Work to complete: Your answer should consist of each line below that includes the word "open".

Recorded data:

= = = = =

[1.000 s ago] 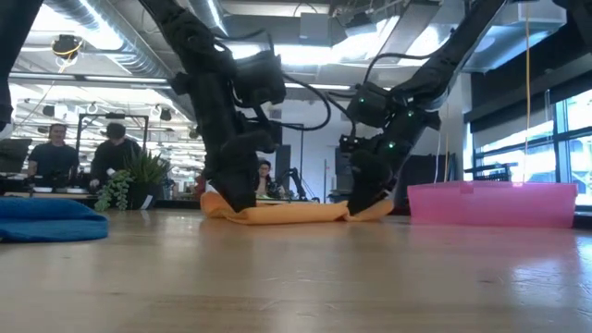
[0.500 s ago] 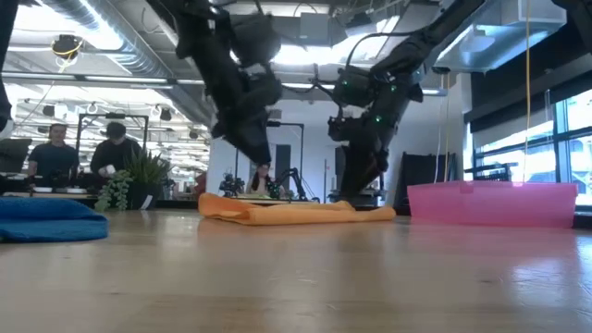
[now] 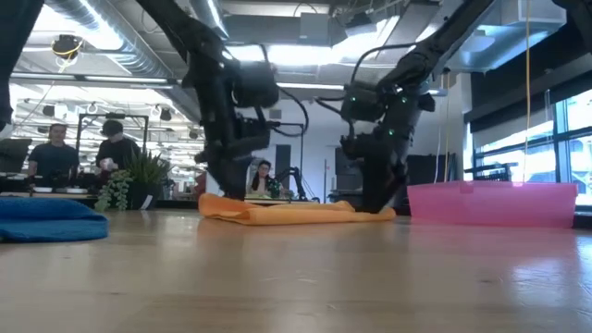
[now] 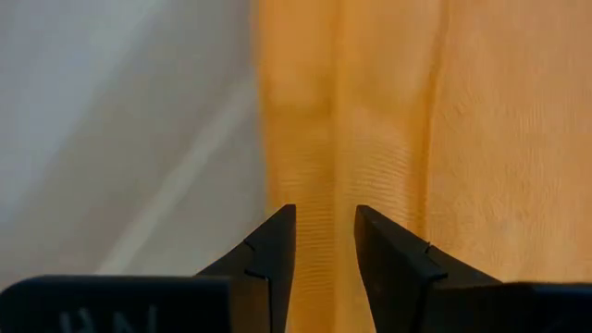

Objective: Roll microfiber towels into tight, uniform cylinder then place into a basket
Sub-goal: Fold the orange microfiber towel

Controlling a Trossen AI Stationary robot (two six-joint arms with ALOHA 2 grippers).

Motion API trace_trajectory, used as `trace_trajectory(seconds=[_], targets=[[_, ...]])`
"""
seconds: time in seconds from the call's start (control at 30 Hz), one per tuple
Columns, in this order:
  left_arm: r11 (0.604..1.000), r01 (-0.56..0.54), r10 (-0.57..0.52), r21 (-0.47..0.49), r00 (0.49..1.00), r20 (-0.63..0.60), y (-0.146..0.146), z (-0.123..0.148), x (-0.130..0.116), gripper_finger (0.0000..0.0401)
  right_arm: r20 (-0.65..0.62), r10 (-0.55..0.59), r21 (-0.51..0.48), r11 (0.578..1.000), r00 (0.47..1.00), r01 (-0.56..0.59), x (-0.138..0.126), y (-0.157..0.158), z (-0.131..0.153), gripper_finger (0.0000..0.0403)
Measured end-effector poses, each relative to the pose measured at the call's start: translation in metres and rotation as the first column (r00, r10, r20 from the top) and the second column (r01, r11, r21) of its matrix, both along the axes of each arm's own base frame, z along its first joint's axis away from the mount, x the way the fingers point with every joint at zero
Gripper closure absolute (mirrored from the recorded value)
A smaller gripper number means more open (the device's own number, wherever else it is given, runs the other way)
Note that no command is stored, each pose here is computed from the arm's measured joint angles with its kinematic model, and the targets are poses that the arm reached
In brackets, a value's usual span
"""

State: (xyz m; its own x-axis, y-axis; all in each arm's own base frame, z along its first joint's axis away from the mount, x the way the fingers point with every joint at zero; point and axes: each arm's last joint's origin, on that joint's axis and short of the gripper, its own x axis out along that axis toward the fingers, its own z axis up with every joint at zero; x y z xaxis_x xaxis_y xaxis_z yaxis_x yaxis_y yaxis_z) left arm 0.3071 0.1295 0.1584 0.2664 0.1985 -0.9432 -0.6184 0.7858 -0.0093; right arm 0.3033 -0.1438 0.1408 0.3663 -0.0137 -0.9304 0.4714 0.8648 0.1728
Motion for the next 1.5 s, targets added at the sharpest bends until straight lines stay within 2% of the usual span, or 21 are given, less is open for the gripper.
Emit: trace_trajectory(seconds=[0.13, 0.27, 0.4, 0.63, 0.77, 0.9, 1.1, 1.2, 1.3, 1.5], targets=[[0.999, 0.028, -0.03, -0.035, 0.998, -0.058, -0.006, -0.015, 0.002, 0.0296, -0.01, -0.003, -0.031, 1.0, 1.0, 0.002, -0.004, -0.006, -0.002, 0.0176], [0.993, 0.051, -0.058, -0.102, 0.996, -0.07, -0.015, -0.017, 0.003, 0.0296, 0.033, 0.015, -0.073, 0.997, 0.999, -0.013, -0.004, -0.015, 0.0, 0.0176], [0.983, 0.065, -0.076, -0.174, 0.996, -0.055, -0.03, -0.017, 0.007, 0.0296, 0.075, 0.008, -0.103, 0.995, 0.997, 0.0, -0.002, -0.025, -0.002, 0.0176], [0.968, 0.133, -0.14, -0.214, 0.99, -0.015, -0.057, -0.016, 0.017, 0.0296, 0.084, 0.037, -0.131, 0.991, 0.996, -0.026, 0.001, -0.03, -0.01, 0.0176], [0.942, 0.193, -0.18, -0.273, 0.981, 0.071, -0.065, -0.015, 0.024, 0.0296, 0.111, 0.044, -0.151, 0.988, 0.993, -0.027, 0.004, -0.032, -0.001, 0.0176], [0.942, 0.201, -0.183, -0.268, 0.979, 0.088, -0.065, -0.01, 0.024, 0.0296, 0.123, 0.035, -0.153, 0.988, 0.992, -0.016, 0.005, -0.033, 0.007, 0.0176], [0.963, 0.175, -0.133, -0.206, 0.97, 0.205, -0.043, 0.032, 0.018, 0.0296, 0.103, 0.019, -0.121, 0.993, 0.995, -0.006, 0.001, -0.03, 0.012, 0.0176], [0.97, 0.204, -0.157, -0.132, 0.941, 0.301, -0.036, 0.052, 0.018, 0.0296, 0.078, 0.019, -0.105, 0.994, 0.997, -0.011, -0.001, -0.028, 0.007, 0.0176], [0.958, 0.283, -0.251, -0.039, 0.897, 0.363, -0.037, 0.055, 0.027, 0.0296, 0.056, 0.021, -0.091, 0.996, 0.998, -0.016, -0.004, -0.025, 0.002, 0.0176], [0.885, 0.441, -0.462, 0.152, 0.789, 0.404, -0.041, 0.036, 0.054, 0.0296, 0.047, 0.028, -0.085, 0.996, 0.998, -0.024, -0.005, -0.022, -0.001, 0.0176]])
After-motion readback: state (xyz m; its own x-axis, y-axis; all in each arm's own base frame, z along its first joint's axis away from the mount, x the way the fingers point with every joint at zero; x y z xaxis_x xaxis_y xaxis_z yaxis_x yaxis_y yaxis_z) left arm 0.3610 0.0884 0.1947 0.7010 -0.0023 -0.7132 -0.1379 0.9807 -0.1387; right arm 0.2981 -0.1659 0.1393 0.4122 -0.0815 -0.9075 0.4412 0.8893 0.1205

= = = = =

Written answer:
A smaller gripper number means more open (the device's own number, wherever else it is given, runs the other way)
Motion for the next 1.5 s, targets added at the sharpest bends until straight lines stay within 2% of the usual span, or 21 are given, less is open for the gripper.

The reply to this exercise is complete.